Tuesday, May 4, 2010

Looking at Grad Schools

This is a serious question for anyone reading this post:

Any ideas about places I might go to grad school?

I'm looking to study historical theology at least for the master's level. I'm pretty sure if I ever break into academia my research interests will include theology of sexuality and the Christian concept of human dignity (I'm particularly interested in the ways in which 20th century authors, especially but probably not only Catholics, have used the world's concept of dignity as a negative definition of the Christian concept.)

So if anyone has any suggestions, please let me know. I kind of already know what Catholic places I sort of want to apply to (for instance, CUA and Notre Dame are on my list, still thinking on the Catholic GTU schools in Berkeley because I think I might choke on the little-l liberalism down there.)
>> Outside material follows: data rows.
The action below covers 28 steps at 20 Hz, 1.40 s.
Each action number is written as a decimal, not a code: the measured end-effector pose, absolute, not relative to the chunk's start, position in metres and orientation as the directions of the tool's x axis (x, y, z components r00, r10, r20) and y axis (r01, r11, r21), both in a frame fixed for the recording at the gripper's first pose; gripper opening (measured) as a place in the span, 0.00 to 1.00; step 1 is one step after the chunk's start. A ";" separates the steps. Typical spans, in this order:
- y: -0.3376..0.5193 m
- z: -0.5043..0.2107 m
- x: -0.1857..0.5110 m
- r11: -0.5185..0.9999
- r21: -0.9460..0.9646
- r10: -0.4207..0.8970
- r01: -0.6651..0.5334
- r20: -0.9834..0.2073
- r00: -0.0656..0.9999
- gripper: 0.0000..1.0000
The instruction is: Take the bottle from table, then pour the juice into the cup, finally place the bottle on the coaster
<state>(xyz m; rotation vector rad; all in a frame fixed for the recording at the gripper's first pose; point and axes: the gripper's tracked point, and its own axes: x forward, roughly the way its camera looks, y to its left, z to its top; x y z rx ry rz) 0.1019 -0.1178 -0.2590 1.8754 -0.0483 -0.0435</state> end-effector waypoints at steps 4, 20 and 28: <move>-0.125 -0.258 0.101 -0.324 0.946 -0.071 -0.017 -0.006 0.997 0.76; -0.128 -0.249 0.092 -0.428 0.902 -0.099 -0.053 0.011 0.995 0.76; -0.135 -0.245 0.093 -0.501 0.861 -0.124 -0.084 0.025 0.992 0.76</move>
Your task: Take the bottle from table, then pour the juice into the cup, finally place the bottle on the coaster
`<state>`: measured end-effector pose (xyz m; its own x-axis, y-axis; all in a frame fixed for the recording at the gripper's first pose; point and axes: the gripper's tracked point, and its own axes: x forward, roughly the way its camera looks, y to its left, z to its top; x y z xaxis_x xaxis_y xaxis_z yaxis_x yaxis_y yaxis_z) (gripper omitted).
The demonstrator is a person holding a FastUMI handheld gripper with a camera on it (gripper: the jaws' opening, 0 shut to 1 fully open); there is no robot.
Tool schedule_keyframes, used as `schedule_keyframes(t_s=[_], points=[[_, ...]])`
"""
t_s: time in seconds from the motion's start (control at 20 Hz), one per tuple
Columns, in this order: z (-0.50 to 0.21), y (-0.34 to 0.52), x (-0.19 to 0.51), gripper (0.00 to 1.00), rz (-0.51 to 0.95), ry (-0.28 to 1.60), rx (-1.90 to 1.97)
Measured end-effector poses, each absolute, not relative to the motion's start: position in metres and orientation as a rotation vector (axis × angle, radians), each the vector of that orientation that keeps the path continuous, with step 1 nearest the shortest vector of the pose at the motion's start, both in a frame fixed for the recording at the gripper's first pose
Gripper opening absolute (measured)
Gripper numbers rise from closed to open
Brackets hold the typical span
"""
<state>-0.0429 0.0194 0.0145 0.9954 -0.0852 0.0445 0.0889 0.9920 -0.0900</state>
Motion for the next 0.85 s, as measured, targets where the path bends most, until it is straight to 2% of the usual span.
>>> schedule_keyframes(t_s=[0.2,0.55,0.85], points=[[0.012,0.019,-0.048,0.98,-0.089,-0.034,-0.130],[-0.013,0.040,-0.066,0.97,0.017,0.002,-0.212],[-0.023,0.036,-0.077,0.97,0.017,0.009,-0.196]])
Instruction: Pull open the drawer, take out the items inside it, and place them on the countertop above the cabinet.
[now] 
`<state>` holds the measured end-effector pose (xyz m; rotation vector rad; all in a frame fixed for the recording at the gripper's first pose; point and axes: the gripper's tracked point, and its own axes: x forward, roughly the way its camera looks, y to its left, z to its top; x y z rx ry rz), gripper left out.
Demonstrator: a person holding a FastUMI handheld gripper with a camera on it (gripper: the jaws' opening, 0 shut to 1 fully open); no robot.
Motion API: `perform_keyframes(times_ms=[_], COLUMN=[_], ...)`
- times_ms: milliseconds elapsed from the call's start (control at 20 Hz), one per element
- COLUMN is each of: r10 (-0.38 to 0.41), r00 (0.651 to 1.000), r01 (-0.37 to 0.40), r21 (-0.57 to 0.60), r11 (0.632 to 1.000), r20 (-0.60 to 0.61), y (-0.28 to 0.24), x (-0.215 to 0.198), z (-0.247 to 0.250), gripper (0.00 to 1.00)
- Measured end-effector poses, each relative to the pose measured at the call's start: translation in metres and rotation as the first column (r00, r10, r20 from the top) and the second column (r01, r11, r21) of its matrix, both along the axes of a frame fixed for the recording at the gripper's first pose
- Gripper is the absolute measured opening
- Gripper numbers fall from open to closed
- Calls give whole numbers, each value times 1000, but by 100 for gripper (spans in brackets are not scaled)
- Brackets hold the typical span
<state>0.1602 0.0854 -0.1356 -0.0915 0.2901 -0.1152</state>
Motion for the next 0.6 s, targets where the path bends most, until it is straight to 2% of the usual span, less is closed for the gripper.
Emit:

If anyone knows of good Protestant schools especially for historical theology I'd like to know. I know a couple of other Carnival people either are or have been grad students in the past, so if you'd have anything about those to offer, let me know.


Diane R said...

I am curious? What is historical theology?

Dan Lower / KKairos said...

One part systematics, one part church history, if I've come to understand it correctly.

Basically, as I understand it, if we think of Christian historical theology, it means studying what different movements and thinkers in the church in the past have thought and taught about God, and what in the church's history moved them to teach such. Kind of a 'history of ideas,' of sorts. If I'm thinking right an example would be to take the Methodist movement and talk about how the Pietists influenced its founders, the Wesleys, or to try and understand the historical and theological factors that can cause a lifelong member of the Anglican Church (John Wesley, but you probably knew that already) to start two new ones in America.

wikipedia's definition is roughly congruent with what I've come to understand it to be, but it places less emphasis on more directly theological influences.

Hope that helps.

Darren said...

Dan, HT is my specialty, and I heartily recommend both of my alma maters: Wheaton College (MA) and Princeton Seminary (MDiv), depending on the sort of degree you want and how quickly you would like to get it done. (Princeton also has a short MA program, I think.) One is academically-minded, one is ministry-minded but very strong academically.

It's also important to consider long-term goals before deciding where to attend. If you know you will be applying to PhD programs in theology down the road, it's important to have a strong school on your application and strong letters of reference.

Give a shout if I can be of further assistance. (And hey, I'm from Portland, too!)